Exclusives

EIDR and DDEX Tout the Benefits of Venue ID

The movie, TV and music industries all need to identify venues where content is created and where content is used. To help achieve that for the music industry, EIDR has teamed up with Digital Data Exchange (DDEX) to deliver a standardized system.

“During the development of our standards, we recognized – and it’s quite obvious to most of us – that identifiers are actually a very good thing,” Niels Rump, DDEX secretariat, said during the Data, Innovation & Collaboration breakout session “Coming Soon to a Value Chain Near You: Venue ID” that was part of the April 13 EIDR Annual Participant Meeting. The session presented the preparatory work already under way for Venue ID.

DDEX is a standards setting consortium of about 130 members from the entire music value chain, including music licensing organizations, rights owners, digital service providers and technical intermediaries. Board members include Amazon Music, Apple, Google, Pandora, Sony Music, Spotify and Universal Music Group.

At DDEX, “we identify the stuff that is being used, that is being recorded, that is created in the music industry,” he explained.

And “we recognized fairly early on that we need to identify parties, we need to uniquely identify composers, we need to uniquely identify recording artists, the people in front of the microphone, the people behind the microphone, and we need to identify  venues,” he told viewers.

“That is where DDEX and EIDR came together – so that we can actually look at it from a cross-media perspective,” he said, noting they realized they faced the same issue.

By identification of venues, he explained that he was referring to identifying and describing where media is being created. “We’re talking about recording studios, including anybody’s bedroom” now and film sets and locations, and even the cubicle he was sitting at during the webcast, he pointed out.

It’s also looking at where music is being performed and consumed, including music clubs, concert halls and movie theaters, he said.

Explaining why it’s important to do this, he said that, for search and discovery to provide a “rich user experience,” the rights of contributors to music can depend on the place of recording. Also, commercial arrangements may be limited to a specific venue and it’s also important to document the place of use, he said.

“We need, of course, for any good identification system, reference core metadata sets and that starts with a name and the location of the venue,” he pointed out. That includes street addresses and even sub-units of street addresses and their floors, he noted. Also needed are a geopolitical descriptor (such as California, London or New Zealand) and the name of a well-defined venue even if it doesn’t have an actual street address, as well as other equivalent data, he said.

“We also need to be able to link to existing identification schemes for locations and venues,” he told viewers.

“We also need to allow venues to link to other venues,” such as different Abbey Road studios, he said, adding: “These kind of links between venues need to be able to be expressed in the core metadata.”

Additionally, “last but not least, there is one thing that makes the whole thing quite interesting” and that’s the dates of operation, he said. Maybe a venue has changed from a punk venue to a jazz club, he noted, pointing out that would be considered a different venue even if it is the same physical place.
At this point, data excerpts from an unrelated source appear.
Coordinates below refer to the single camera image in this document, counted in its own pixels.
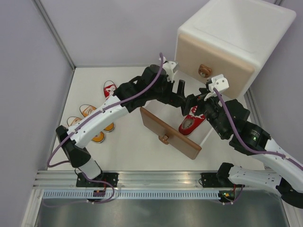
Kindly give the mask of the red sneaker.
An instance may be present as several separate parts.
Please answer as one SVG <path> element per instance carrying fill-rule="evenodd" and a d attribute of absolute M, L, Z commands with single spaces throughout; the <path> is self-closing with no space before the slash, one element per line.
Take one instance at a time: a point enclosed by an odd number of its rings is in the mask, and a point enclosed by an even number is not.
<path fill-rule="evenodd" d="M 116 84 L 111 80 L 107 80 L 103 86 L 105 99 L 108 99 L 111 95 L 113 95 L 116 89 L 117 89 Z"/>
<path fill-rule="evenodd" d="M 197 111 L 197 105 L 192 107 L 189 114 L 180 124 L 178 131 L 184 135 L 189 136 L 200 124 L 202 124 L 206 117 L 203 114 L 195 115 Z"/>

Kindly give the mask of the brown drawer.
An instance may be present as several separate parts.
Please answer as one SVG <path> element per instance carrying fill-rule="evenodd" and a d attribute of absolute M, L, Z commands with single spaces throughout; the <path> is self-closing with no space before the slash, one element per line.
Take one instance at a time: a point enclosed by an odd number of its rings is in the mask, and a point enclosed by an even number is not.
<path fill-rule="evenodd" d="M 145 107 L 140 107 L 143 124 L 158 136 L 167 135 L 170 146 L 174 147 L 188 158 L 194 160 L 202 150 L 213 128 L 204 121 L 189 136 L 182 135 L 178 128 L 184 116 L 180 108 L 163 104 L 156 100 L 150 101 Z"/>

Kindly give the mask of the brown drawer knob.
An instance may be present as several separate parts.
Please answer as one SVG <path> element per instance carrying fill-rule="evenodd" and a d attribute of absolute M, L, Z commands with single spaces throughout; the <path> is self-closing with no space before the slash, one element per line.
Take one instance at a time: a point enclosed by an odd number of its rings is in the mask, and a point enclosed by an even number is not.
<path fill-rule="evenodd" d="M 167 135 L 163 135 L 163 136 L 158 136 L 158 139 L 165 145 L 169 144 L 169 137 Z"/>

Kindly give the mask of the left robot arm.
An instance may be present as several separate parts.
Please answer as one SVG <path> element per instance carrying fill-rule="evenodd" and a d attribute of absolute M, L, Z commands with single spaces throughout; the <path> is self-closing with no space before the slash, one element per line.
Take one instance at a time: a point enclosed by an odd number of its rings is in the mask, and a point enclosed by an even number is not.
<path fill-rule="evenodd" d="M 185 108 L 185 82 L 179 82 L 176 93 L 172 91 L 177 65 L 174 61 L 166 61 L 160 66 L 151 65 L 145 68 L 142 75 L 121 84 L 113 95 L 90 115 L 69 128 L 61 125 L 56 129 L 68 163 L 82 171 L 92 187 L 99 187 L 103 183 L 102 170 L 86 149 L 93 137 L 113 121 L 151 100 Z"/>

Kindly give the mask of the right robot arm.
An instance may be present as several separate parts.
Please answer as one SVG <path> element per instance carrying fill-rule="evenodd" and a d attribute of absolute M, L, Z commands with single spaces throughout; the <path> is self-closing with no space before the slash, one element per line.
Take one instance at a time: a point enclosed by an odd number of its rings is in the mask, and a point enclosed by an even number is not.
<path fill-rule="evenodd" d="M 207 98 L 208 90 L 189 95 L 181 107 L 183 114 L 197 107 L 196 114 L 203 114 L 222 140 L 236 151 L 261 161 L 274 173 L 266 174 L 246 170 L 231 163 L 222 163 L 216 181 L 226 187 L 230 184 L 258 187 L 275 193 L 297 208 L 303 207 L 303 165 L 284 151 L 260 126 L 248 121 L 249 110 L 236 99 L 223 101 L 219 92 Z"/>

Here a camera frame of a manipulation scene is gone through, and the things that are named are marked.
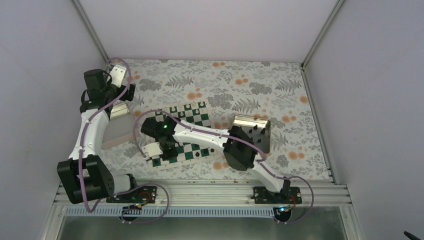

So all of that is “roughly what we’re trying to achieve,” he said.

EIDR’s Role

“The status quo is going to remind a lot of you about what the audio visual space was like before EIDR,” according to Raymond Drewry, VP of Europe, the Middle East and Africa (EMEA) operations and principal scientist at MovieLabs, an EIDR member company. “There’s no interoperable venue ID and no interoperable metadata,” he said.

The organizations have “started collecting initial requirements, mostly around metadata and other things like the ID must be resolvable by anyone, the same way EIDR IDs are,” he explained. “And we’ve done some technical scoping” as part of their work to get “something available for the wider audience to take a look at and comment on,” he told viewers.

“We’ll be ready for a broader review in 2021 and there are two parts of that,” he noted. One part is for companies to look at Venue ID and hopefully say that it would work for them and they can use Venue ID, he said.

Then, based on what was learned at EIDR, the “second important part is sample data… to make sure your model is adequate, to make sure your deduplication works and that sort of thing,” he said, adding: “We can look forward to that later this year.”

Venue ID is “just a registry,” he said. Not that registries are easy – “we know they’re not,” he noted. “But EIDR has a lot of experience building and running registries,” he explained. “We have them for video services, we have them for actual content and they’re different. They have different data models, different deduplication requirements and the Venue ID is another thing like that. It’s got a different data model [and] deduplication will be different.”

However, he went on to say: “At its core, it’s a very EIDR-like thing, which is a resolvable identifier with minimum standard metadata and lots of links to other identifiers that represent the same thing. So it’s actually a pretty good fit for the EIDR way of thought and there are projects outside of distribution earlier in the production chain that need things like location identifiers.”

Venue ID is a “natural extension to the kinds of services EIDR provides now,” he said.